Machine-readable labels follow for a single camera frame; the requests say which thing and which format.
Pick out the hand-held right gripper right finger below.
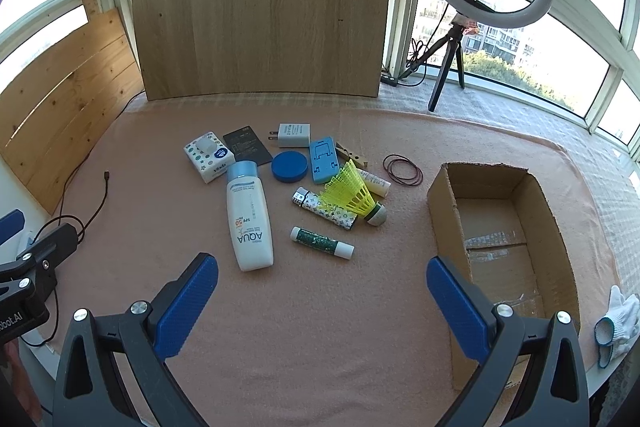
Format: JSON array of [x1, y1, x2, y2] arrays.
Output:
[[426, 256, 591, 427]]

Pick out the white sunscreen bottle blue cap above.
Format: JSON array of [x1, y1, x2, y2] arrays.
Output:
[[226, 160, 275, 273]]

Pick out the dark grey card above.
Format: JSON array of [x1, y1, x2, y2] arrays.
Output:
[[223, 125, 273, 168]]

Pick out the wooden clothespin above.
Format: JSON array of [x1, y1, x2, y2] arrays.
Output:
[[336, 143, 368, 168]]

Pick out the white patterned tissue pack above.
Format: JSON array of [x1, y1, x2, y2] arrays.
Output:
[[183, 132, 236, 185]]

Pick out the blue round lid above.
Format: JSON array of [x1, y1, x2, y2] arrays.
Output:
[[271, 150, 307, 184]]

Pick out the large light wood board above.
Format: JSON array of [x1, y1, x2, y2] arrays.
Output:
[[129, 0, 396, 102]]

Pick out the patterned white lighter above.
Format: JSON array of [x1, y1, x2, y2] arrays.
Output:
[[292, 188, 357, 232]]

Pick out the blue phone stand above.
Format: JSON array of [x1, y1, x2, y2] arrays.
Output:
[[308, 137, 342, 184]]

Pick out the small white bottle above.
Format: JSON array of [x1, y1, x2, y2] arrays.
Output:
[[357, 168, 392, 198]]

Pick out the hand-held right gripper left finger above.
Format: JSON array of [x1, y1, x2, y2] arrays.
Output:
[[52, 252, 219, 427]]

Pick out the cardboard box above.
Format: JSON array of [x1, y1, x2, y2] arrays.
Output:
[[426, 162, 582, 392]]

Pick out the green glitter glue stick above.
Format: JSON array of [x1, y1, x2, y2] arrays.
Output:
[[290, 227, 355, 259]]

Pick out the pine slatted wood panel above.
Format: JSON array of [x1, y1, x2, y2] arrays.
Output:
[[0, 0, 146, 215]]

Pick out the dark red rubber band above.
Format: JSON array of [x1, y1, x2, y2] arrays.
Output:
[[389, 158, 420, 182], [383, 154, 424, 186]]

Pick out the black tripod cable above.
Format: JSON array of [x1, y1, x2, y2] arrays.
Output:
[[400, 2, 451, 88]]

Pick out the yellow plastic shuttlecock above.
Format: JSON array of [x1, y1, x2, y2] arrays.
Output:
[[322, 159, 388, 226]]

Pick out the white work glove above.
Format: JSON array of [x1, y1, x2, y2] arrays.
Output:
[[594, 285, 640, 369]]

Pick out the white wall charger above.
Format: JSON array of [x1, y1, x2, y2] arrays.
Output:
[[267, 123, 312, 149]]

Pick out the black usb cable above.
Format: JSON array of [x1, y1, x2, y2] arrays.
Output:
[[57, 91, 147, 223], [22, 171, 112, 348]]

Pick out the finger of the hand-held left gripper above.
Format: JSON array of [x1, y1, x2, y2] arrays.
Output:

■ **Action item**
Report how many lines of the entries include the word "held", and let the number stand alone.

■ **Solution to the exercise**
3